(Extracted information):
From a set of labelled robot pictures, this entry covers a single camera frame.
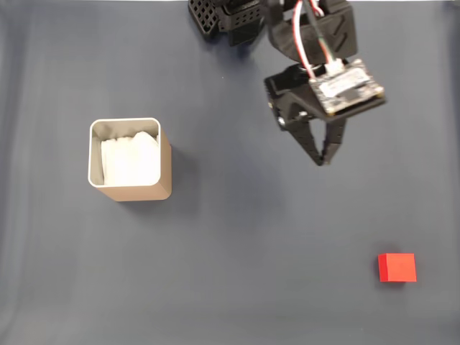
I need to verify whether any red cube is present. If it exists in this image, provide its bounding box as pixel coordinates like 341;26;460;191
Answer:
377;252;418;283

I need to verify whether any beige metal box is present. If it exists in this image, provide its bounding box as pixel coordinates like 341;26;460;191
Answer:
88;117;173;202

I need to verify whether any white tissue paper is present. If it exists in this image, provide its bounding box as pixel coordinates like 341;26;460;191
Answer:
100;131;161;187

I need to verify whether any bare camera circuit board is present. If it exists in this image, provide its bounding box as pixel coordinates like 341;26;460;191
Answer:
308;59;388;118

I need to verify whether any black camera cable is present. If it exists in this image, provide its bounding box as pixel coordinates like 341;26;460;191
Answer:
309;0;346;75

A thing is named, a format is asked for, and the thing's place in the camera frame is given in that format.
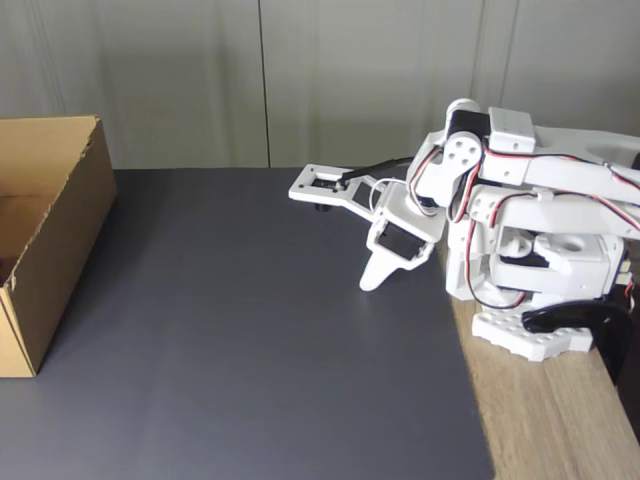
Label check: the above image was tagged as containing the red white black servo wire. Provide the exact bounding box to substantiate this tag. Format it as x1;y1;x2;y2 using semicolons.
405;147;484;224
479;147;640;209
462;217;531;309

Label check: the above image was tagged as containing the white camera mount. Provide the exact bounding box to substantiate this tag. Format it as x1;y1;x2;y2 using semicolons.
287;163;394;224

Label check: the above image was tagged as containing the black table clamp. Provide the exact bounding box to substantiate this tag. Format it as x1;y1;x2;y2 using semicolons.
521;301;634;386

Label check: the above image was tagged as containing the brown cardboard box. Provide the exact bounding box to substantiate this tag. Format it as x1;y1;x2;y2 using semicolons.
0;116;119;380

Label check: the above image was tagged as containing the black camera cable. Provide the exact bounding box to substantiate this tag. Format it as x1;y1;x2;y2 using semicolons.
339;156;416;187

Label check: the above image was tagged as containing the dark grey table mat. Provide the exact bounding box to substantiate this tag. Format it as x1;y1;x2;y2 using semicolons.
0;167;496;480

(Required action): Take from the listing above each line in which the string "frame" is found.

(Output):
From a set of labelled robot pictures, this entry covers a single camera frame.
A thing is named, a format is asked for, and the thing's place in the camera frame is given in that format.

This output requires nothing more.